--- RECORDS TO PROCESS ---

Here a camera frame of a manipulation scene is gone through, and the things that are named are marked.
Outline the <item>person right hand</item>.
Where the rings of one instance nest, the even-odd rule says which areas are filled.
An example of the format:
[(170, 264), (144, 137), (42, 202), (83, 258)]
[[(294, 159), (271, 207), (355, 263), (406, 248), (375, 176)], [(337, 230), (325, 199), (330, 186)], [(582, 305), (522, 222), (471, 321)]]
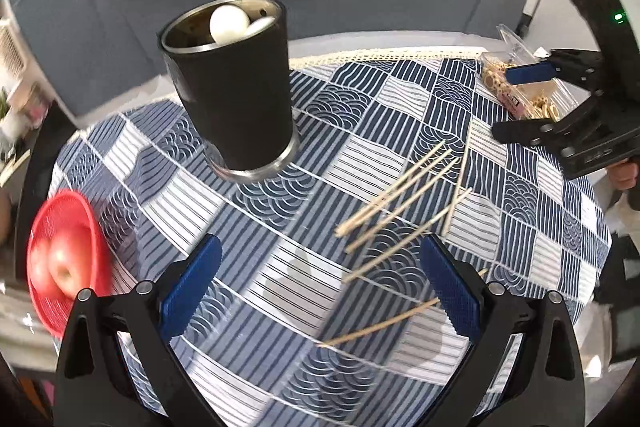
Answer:
[(616, 162), (616, 164), (606, 167), (605, 170), (608, 181), (616, 191), (629, 191), (637, 184), (639, 165), (630, 158)]

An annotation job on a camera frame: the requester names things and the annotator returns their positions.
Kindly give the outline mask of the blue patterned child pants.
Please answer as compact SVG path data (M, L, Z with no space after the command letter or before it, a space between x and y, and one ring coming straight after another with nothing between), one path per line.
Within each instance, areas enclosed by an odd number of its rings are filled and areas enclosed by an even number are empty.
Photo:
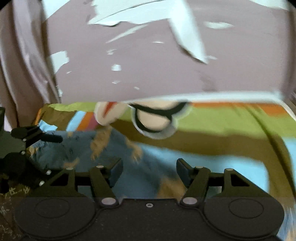
M111 127L90 132L56 131L62 143L38 141L28 148L41 169L69 169L87 172L95 166L108 166L121 159L123 172L112 191L118 198L175 198L186 188L177 175L176 163L165 162L144 151Z

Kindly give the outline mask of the pink satin curtain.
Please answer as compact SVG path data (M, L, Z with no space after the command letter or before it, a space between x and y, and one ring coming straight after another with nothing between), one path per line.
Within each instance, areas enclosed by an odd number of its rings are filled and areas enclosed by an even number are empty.
M41 1L10 1L1 9L1 106L4 129L29 126L45 104L59 103L46 58Z

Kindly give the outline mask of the colourful patchwork bedsheet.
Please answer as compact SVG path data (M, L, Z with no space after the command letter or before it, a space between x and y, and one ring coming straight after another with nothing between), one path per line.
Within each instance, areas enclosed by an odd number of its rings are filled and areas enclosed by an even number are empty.
M117 196L100 207L89 170L46 170L36 189L1 192L1 240L295 240L295 119L278 104L47 104L29 126L111 127L165 162L208 168L208 191L196 207Z

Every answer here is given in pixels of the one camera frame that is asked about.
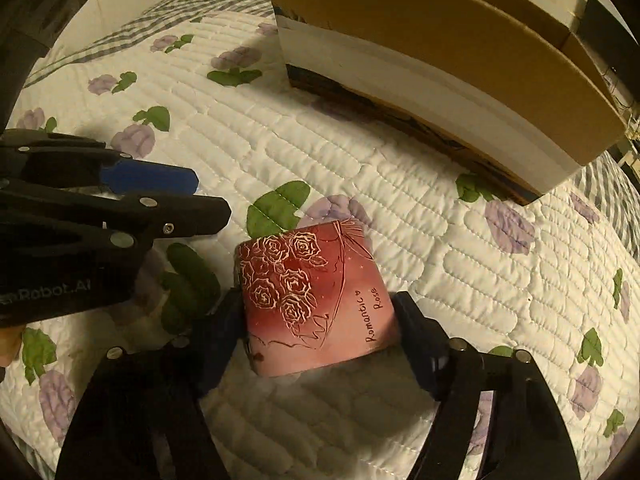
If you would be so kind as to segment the person's left hand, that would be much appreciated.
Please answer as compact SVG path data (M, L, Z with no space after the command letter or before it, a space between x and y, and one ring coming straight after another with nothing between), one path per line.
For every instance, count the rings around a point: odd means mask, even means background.
M3 327L0 330L0 366L8 367L17 357L25 325Z

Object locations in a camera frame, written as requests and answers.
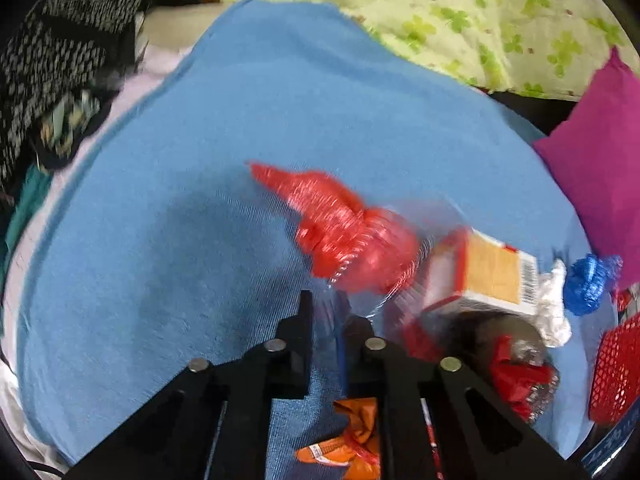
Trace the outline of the red plastic bag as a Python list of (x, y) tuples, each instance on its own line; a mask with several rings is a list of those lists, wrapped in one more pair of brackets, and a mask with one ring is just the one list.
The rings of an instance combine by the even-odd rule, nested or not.
[(253, 162), (250, 173), (299, 214), (296, 243), (311, 258), (311, 274), (328, 280), (354, 250), (375, 207), (322, 171), (288, 171)]

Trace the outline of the orange snack wrapper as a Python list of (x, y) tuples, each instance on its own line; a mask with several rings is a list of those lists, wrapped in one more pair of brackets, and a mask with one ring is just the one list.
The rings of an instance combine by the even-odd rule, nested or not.
[(342, 433), (295, 452), (303, 464), (344, 469), (344, 479), (381, 478), (378, 402), (375, 398), (343, 399), (333, 402), (334, 412), (347, 417)]

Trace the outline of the orange white cardboard box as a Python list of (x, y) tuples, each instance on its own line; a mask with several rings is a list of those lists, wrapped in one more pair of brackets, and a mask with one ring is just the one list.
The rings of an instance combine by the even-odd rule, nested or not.
[(537, 313), (537, 259), (476, 229), (456, 229), (443, 238), (416, 284), (422, 312)]

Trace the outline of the blue blanket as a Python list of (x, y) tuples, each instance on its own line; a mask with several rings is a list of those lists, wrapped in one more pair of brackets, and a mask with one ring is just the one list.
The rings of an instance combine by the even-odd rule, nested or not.
[(585, 257), (538, 138), (333, 6), (232, 6), (96, 141), (54, 206), (17, 323), (30, 431), (76, 463), (190, 360), (242, 356), (302, 290), (322, 291), (296, 215), (251, 162), (324, 171), (375, 205), (418, 211), (441, 198), (543, 268)]

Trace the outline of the red crumpled bag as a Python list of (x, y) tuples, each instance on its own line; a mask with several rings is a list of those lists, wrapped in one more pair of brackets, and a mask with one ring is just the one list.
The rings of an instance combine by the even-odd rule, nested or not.
[(410, 356), (427, 362), (458, 359), (529, 425), (559, 387), (560, 373), (540, 333), (525, 318), (495, 311), (423, 312), (405, 315), (400, 333)]

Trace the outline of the dark floral cloth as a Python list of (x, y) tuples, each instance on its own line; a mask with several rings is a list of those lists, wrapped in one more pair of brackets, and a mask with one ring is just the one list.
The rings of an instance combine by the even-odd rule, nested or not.
[(117, 90), (78, 89), (67, 92), (35, 126), (32, 146), (37, 166), (50, 174), (73, 161), (80, 144), (106, 121)]

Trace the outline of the black plastic bag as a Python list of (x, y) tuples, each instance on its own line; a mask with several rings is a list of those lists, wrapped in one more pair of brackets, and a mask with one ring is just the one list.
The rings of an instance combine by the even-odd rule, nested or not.
[(447, 347), (524, 422), (534, 422), (553, 401), (560, 373), (538, 330), (524, 318), (471, 312), (458, 316)]

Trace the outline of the red mesh basket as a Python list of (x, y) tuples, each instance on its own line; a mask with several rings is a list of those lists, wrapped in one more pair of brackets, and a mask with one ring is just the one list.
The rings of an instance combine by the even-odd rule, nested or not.
[(594, 368), (589, 418), (617, 424), (639, 396), (639, 315), (602, 337)]

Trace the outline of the green clover patterned quilt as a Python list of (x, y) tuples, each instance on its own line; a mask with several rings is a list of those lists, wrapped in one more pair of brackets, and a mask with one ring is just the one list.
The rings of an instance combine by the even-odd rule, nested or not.
[(639, 68), (602, 0), (273, 1), (333, 3), (402, 58), (489, 91), (576, 101), (612, 49)]

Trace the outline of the blue plastic bag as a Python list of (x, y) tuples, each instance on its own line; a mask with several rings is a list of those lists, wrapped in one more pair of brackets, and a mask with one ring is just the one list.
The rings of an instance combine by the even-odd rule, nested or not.
[(622, 270), (623, 259), (620, 256), (600, 258), (588, 254), (576, 260), (566, 274), (564, 307), (576, 316), (597, 311), (602, 298), (616, 289)]

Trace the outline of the teal cloth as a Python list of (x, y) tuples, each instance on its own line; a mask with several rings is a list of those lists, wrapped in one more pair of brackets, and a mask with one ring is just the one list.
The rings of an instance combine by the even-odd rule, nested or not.
[(16, 199), (10, 203), (1, 196), (1, 263), (4, 266), (9, 265), (24, 229), (46, 199), (51, 181), (52, 174), (32, 164)]

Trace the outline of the magenta pillow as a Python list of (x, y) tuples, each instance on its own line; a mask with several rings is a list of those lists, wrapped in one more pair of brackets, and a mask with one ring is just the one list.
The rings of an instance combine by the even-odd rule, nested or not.
[(573, 204), (593, 251), (639, 281), (639, 77), (613, 48), (567, 120), (534, 143)]

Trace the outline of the blue white tissue box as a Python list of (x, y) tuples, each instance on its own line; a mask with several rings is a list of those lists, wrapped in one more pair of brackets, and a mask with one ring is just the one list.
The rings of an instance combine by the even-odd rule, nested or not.
[(621, 420), (582, 458), (590, 479), (615, 479), (639, 447), (639, 421)]

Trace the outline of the black white dotted garment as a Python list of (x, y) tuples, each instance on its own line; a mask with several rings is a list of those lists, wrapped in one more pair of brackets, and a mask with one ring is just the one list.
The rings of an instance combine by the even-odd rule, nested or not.
[(1, 191), (14, 185), (32, 124), (106, 65), (144, 0), (38, 0), (1, 45)]

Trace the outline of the white bed sheet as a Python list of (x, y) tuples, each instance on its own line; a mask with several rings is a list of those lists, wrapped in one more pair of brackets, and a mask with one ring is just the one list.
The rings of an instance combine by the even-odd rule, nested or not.
[(224, 3), (156, 8), (144, 19), (142, 32), (148, 36), (139, 67), (119, 87), (98, 130), (81, 141), (72, 162), (60, 171), (45, 174), (36, 166), (30, 170), (8, 234), (12, 249), (1, 274), (1, 420), (25, 460), (51, 467), (53, 474), (39, 471), (43, 479), (57, 479), (68, 469), (55, 448), (39, 441), (27, 427), (17, 379), (17, 324), (30, 260), (47, 226), (53, 206), (70, 177), (86, 158), (93, 144), (134, 104), (154, 91), (173, 72), (216, 18), (227, 9)]

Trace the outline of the clear plastic container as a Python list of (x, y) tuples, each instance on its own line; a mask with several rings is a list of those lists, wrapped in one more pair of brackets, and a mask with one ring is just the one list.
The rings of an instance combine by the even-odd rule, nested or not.
[(352, 312), (373, 320), (406, 292), (420, 289), (420, 272), (435, 246), (465, 226), (460, 208), (442, 196), (396, 200), (371, 210), (354, 250), (328, 279)]

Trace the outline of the white crumpled plastic bag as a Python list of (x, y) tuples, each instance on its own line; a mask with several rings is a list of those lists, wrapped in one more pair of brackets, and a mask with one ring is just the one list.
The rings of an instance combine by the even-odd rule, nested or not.
[(537, 310), (534, 326), (547, 348), (561, 348), (572, 336), (572, 328), (565, 316), (563, 288), (566, 265), (555, 259), (551, 271), (539, 274)]

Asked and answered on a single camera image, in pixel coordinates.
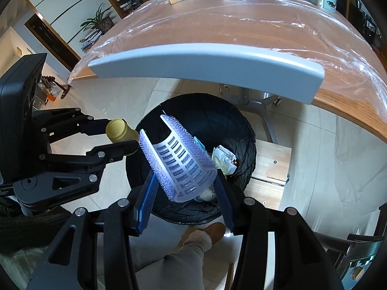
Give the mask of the purple hair roller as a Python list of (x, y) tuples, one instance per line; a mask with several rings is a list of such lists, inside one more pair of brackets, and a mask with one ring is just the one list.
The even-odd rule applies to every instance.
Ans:
[(140, 130), (140, 148), (168, 199), (188, 202), (213, 184), (217, 169), (209, 155), (195, 156), (193, 137), (176, 118), (160, 118), (171, 133), (162, 142), (152, 144), (146, 131)]

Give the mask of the black trash bin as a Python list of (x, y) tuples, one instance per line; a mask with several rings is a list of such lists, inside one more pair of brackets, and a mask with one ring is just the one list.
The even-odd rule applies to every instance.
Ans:
[(254, 131), (237, 107), (204, 93), (170, 98), (147, 112), (137, 124), (149, 151), (138, 150), (126, 157), (131, 188), (141, 187), (155, 167), (172, 182), (172, 195), (159, 187), (152, 213), (177, 225), (203, 225), (220, 217), (217, 199), (198, 202), (196, 197), (215, 180), (213, 150), (221, 146), (234, 154), (236, 170), (226, 177), (231, 187), (245, 189), (256, 166)]

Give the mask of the crumpled white wrapper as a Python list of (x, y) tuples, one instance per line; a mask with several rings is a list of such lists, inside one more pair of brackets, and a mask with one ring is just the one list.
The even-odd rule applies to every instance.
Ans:
[(225, 176), (232, 175), (237, 169), (236, 155), (222, 145), (213, 149), (212, 161), (215, 167), (222, 170)]

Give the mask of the person's grey trouser leg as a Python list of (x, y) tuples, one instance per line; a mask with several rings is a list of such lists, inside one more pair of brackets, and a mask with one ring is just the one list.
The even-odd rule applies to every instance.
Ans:
[(195, 230), (178, 246), (187, 226), (150, 217), (139, 237), (130, 237), (131, 255), (140, 289), (204, 289), (203, 260), (213, 242)]

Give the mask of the brown fuzzy slipper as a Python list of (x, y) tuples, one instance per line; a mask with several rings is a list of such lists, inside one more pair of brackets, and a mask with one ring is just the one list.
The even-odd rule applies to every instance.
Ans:
[(226, 227), (223, 223), (213, 223), (206, 228), (194, 230), (188, 235), (183, 246), (198, 247), (202, 253), (210, 250), (224, 236)]

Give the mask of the large potted spider plant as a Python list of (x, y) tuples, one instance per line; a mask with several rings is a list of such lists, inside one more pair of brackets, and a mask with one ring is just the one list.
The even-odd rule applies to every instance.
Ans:
[(101, 3), (95, 12), (93, 18), (87, 18), (85, 22), (80, 25), (83, 31), (88, 29), (97, 29), (102, 32), (102, 35), (107, 33), (112, 27), (114, 27), (113, 20), (111, 18), (111, 9), (103, 9), (104, 4)]

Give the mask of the grey table edge guard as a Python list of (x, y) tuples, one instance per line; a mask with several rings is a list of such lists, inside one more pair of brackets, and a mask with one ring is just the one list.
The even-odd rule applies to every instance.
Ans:
[(238, 44), (181, 43), (124, 51), (89, 62), (99, 78), (159, 77), (215, 82), (310, 104), (325, 70), (313, 61)]

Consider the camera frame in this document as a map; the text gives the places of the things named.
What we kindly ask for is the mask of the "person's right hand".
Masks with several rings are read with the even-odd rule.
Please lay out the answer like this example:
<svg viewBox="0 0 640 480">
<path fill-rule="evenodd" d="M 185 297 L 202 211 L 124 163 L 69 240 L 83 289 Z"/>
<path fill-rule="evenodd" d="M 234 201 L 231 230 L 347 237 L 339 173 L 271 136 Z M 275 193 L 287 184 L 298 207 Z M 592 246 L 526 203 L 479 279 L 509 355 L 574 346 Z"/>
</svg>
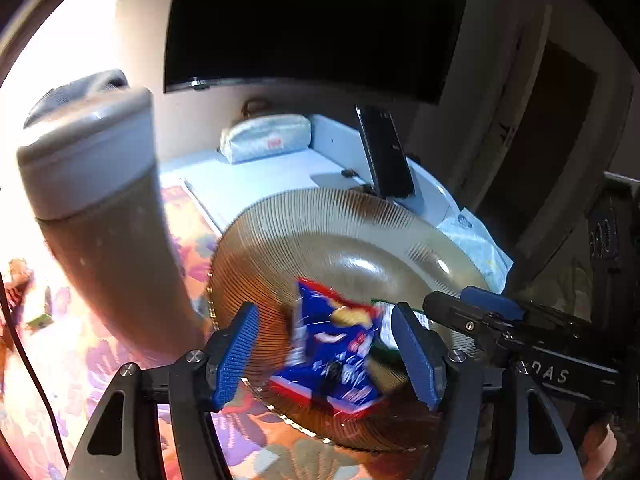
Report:
<svg viewBox="0 0 640 480">
<path fill-rule="evenodd" d="M 611 463 L 617 448 L 617 440 L 606 422 L 598 422 L 589 428 L 582 442 L 586 461 L 582 474 L 586 480 L 597 480 Z"/>
</svg>

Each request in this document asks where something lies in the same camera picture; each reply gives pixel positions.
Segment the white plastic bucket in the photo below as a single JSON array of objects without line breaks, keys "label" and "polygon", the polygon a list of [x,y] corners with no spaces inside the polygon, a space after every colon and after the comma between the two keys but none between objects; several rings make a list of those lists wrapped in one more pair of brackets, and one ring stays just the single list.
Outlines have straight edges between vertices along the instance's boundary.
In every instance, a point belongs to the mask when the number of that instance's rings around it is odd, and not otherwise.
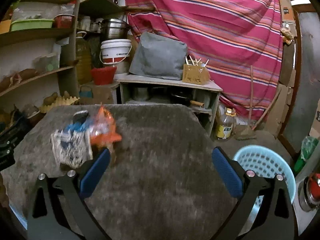
[{"label": "white plastic bucket", "polygon": [[99,59],[103,65],[110,66],[123,62],[132,50],[129,39],[103,41],[100,46]]}]

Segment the light blue plastic basket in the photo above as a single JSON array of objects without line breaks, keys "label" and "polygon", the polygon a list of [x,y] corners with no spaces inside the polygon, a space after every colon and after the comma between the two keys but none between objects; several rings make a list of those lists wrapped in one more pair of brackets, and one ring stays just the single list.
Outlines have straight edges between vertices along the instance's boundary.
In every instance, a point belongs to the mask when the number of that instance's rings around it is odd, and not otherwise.
[{"label": "light blue plastic basket", "polygon": [[[292,204],[296,192],[295,177],[289,164],[279,154],[264,146],[249,145],[240,148],[233,157],[233,160],[237,161],[245,171],[252,170],[255,175],[259,177],[273,179],[275,176],[281,175],[287,186],[290,205]],[[283,191],[279,192],[279,196],[280,200],[277,201],[275,214],[281,215],[280,212],[282,212],[282,217],[288,218],[290,205],[289,207],[280,207],[281,204],[284,205],[287,203]],[[252,211],[240,231],[239,236],[249,232],[251,229],[263,203],[263,198],[264,195],[257,196]]]}]

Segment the low wooden cabinet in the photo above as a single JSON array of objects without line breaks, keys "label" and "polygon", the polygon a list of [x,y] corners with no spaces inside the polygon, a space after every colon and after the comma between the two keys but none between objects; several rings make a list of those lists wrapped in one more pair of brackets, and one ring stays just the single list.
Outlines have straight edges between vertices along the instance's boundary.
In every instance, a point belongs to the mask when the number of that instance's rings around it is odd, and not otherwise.
[{"label": "low wooden cabinet", "polygon": [[181,80],[157,79],[133,74],[122,76],[117,81],[120,93],[118,103],[185,105],[196,114],[206,132],[212,133],[222,92],[222,88],[214,81],[196,85]]}]

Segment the wooden utensil holder box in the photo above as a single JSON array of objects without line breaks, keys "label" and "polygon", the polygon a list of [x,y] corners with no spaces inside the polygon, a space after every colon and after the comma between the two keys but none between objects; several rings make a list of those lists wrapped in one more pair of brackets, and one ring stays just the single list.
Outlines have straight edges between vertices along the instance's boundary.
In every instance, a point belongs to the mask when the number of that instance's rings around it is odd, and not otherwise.
[{"label": "wooden utensil holder box", "polygon": [[210,81],[210,74],[202,59],[192,58],[190,55],[185,57],[182,81],[195,85],[205,85]]}]

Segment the yellow label oil bottle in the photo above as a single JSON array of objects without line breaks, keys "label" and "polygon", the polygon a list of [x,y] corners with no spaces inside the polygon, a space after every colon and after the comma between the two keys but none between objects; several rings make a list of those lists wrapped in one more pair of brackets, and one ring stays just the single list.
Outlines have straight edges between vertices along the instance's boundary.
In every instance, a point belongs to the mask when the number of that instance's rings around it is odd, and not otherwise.
[{"label": "yellow label oil bottle", "polygon": [[233,133],[236,126],[236,111],[233,108],[225,107],[223,112],[218,111],[216,116],[215,135],[217,139],[226,140]]}]

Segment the red striped hanging cloth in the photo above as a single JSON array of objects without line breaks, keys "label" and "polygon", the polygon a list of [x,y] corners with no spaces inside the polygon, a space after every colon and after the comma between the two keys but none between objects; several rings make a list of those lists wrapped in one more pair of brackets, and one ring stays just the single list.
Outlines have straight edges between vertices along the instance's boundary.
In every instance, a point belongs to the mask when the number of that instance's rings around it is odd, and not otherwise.
[{"label": "red striped hanging cloth", "polygon": [[257,120],[273,100],[283,57],[279,0],[125,0],[133,35],[184,42],[222,88],[221,102]]}]

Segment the red plastic basket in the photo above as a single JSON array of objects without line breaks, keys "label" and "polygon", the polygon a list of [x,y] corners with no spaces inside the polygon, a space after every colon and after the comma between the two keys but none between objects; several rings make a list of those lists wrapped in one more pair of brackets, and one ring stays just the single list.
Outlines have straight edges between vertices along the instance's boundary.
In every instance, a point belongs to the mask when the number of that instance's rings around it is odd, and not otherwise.
[{"label": "red plastic basket", "polygon": [[109,85],[114,80],[116,67],[93,68],[91,70],[92,79],[95,85]]}]

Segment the green plastic tray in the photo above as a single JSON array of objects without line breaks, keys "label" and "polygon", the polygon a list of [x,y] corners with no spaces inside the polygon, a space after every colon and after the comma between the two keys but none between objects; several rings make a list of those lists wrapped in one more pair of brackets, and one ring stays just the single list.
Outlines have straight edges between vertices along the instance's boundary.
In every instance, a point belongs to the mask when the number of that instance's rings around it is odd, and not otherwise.
[{"label": "green plastic tray", "polygon": [[47,29],[52,27],[53,22],[53,19],[16,20],[11,23],[10,30]]}]

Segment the grey wooden door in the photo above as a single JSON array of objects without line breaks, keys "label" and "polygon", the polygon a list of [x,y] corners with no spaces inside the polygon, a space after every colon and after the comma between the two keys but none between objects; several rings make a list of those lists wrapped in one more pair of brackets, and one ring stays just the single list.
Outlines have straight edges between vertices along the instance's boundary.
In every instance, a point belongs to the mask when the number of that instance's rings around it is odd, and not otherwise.
[{"label": "grey wooden door", "polygon": [[297,19],[295,85],[278,139],[291,156],[300,152],[319,101],[319,15],[311,4],[294,5]]}]

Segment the orange snack wrapper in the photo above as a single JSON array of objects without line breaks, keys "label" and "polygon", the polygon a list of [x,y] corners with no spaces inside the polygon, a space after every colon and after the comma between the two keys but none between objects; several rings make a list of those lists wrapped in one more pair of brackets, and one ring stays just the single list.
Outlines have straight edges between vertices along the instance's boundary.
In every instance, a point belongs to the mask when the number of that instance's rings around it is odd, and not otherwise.
[{"label": "orange snack wrapper", "polygon": [[114,143],[122,140],[122,136],[117,133],[116,129],[116,121],[111,112],[105,106],[100,106],[89,126],[91,145],[98,149],[107,148],[112,153]]}]

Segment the yellow egg tray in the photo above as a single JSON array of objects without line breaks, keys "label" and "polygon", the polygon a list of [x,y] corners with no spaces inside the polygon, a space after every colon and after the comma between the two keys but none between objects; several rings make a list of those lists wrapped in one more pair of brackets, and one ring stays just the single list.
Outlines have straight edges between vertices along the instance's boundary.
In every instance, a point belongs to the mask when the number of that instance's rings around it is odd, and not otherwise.
[{"label": "yellow egg tray", "polygon": [[68,99],[62,98],[62,97],[57,97],[57,99],[51,104],[51,105],[42,105],[40,107],[40,112],[41,113],[47,113],[50,111],[52,108],[57,107],[57,106],[70,106],[78,102],[80,98],[77,98],[76,96],[70,97]]}]

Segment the steel cooking pot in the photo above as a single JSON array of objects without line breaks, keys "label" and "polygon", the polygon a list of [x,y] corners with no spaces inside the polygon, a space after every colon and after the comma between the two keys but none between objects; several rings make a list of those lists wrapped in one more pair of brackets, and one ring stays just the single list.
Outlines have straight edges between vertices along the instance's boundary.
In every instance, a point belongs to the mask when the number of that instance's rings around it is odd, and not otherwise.
[{"label": "steel cooking pot", "polygon": [[125,39],[129,31],[129,25],[120,19],[104,19],[101,22],[101,38],[105,40]]}]

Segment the grey cloth covered appliance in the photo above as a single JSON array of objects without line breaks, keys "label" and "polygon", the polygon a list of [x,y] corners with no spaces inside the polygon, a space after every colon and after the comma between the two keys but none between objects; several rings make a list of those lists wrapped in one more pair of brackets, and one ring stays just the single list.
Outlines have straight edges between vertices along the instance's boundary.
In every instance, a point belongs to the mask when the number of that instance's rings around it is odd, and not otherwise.
[{"label": "grey cloth covered appliance", "polygon": [[185,43],[153,33],[143,33],[129,73],[167,80],[181,80],[188,47]]}]

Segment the red lidded steel container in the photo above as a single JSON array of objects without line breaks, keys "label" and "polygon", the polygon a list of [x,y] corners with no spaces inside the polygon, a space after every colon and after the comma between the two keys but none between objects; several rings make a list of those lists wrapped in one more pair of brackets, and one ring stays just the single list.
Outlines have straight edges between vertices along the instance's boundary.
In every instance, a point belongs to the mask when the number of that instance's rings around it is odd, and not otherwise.
[{"label": "red lidded steel container", "polygon": [[319,207],[319,173],[313,173],[304,179],[299,193],[299,204],[305,212]]}]

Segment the black white printed packet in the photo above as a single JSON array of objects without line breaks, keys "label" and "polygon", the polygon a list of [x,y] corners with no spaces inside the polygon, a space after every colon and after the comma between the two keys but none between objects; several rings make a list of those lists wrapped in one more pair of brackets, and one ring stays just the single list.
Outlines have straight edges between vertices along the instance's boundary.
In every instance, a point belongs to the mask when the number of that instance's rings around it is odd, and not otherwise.
[{"label": "black white printed packet", "polygon": [[59,131],[50,135],[52,151],[58,166],[80,168],[84,162],[93,159],[89,131]]}]

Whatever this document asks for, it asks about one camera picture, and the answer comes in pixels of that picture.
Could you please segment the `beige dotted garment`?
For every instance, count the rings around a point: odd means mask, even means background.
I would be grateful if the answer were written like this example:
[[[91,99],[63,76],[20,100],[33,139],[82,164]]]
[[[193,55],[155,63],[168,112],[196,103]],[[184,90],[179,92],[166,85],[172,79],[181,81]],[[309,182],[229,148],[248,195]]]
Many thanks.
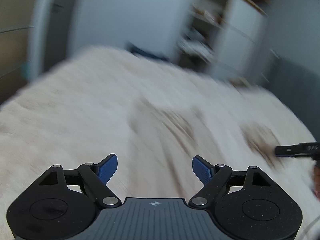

---

Lines of the listing above that include the string "example" should each be copied.

An example of the format:
Please lay out the answer like this example:
I would be grateful if the answer were written like this example:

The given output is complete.